Connecticut Sweeping gaming bill calls for Bridgeport casino, sports wagering

by Administrator

State lawmakers unveiled a sweeping gaming bill today calling for the Mashantucket Pequot and Mohegan tribes to invest at least $100 million in a Bridgeport gaming facility and granting them permission to conduct internet gambling and sports wagering at their casinos and via mobile applications.

The proposed Connecticut Jobs and Revenue Act could prompt a special session of the legislature, which failed to reached consensus on gaming legislation in the last regular session, which concluded in June.

“If the goal of the debate around gaming is to maximize the number of jobs and the amount of revenue for Connecticut, then this bill is the solution,” said Sen. Cathy Osten, the Sprague Democrat who co-chairs the Appropriations Committee and serves on the Public Safety and Security Committee. “This legislation will deepen our partnership with two of our biggest employers and our large single taxpayers — the Mashantucket Pequot and Mohegan tribes. With slot revenues showing a steady and gradual decline because of increased competition, we can’t afford to kick the can down the road. The time to act on this legislation is now.”

“This legislation is a great example of what we can accomplish when we work together, regardless of our party affiliation or the chamber we serve,” said Rep. Christopher Rosario, a Bridgeport Democrat. “By investing in our cities, we can create new destinations that will spur additional development and create not only jobs but also vibrant urban centers. I’m proud to support this bill and urge other elected leaders to join the fight.” 
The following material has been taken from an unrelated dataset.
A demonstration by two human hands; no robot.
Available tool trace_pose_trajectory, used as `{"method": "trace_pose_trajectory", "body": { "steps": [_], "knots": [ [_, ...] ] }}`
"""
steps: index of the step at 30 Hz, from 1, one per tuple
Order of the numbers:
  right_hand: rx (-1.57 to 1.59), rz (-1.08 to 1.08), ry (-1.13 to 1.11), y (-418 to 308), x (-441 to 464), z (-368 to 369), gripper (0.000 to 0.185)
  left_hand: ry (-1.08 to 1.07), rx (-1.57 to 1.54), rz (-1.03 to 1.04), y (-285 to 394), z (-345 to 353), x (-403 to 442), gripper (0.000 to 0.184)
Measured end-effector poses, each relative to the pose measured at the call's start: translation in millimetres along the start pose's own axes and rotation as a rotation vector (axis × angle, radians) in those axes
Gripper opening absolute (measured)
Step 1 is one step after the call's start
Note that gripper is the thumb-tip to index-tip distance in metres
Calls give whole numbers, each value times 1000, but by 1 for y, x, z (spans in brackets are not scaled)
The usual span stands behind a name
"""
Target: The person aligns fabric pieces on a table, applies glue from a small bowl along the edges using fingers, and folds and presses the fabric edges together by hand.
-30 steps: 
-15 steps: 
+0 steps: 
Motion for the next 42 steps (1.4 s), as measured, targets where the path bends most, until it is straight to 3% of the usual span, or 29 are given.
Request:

Another Democratic Bridgeport legislator, Sen. Dennis Bradley, a public safety committee member, chimed in.

“Bridgeport is a city that’s reinventing itself, with new restaurants and retail outlets that are already drawing people from outside the city,” said Bradley. “When we pass this bill, we’re going to put that reinvention into high gear, with new jobs for residents and new taxes for municipal government. This is historic and has been a long-anticipated plan that now will be realized because of our joint efforts to place Connecticut back on the map, and I urge all of Connecticut’s elected leaders to support this bill.”

Gov. Ned Lamont's administration was much less enthusiastic.

"Only last week did the administration receive this draft legislation. A matter of such significance requires substantial involvement from multiple stakeholders, in particular the executive branch. Something this complex should not be negotiated without all necessary parties and certainly not behind closed doors," Max Reiss, Lamont's director of communications, said in a press release. "While we are appreciative of Senator Osten's efforts and that of the various delegations, the administration's position remains the same: a global resolution that mitigates the likelihood of years of litigation and positions the state to capitalize on a comprehensive gaming platform. Further, this proposed bill falls short of what the governor wants for Bridgeport — a bill that only authorizes versus requires a meaningful project in Bridgeport is not good enough. The administration looks forward to its participation in ongoing negations with the tribes."

The bill would not alter the tribes’ plans to develop the proposed Tribal Winds Casino in East Windsor, a project the state authorized in 2017.

The proposed Bridgeport development would serve as an anchor for additional private development around the casino facility, bringing the total investment in the project to $300 million, lawmakers said in a statement. Construction of the facility and surrounding development would create at least 1,000 construction jobs and lead to 500 permanent jobs.

The facility is expected to generate $15 million annually for the state.

The proposed legislation also would allow the tribes to take part in the development of entertainment zones in Hartford and two other cities that would be selected by the tribes, working in conjunction with state and local officials. The development would create 100 jobs per facility. 

The bill does not include any taxpayer money for the development and expansion of gaming. The tribes would cover costs associated with any new regulations that are put into place as a result of the expansion, and would assume all of the financial risk. If the court overturns any part of the law, the bill is rescinded.

As with the Tribal Winds Casino, the new facility in Bridgeport would contribute 10 percent of its table game revenue to the state’s tourism marketing fund. Additional “mitigation” money would be sent to Fairfield, Hartford, New Haven, Norwalk, Stratford, Trumbull and Waterbury.

The bill also would allocate additional funding to combat problem gaming.

The bill would authorize the tribes to conduct sports wagering at their existing casinos, Foxwoods and Mohegan Sun, and through mobile applications and would also allow for internet gaming, similar to existing law in New Jersey. Sports wagering would be taxed at 8 percent while internet gaming would be taxed at 10 percent.

Sports wagering is projected to bring in $33 million over five years while internet gaming will bring in additional $87 million over the same time period.

The bill also would bring Connecticut in line with Massachusetts and New York by authorizing liquor sales at the casinos until 4 a.m.

It also would authorize the Connecticut Lottery to offer the online and application-based sale of lottery tickets as well as internet keno, which would be expected to generate $30 million for the state over five years.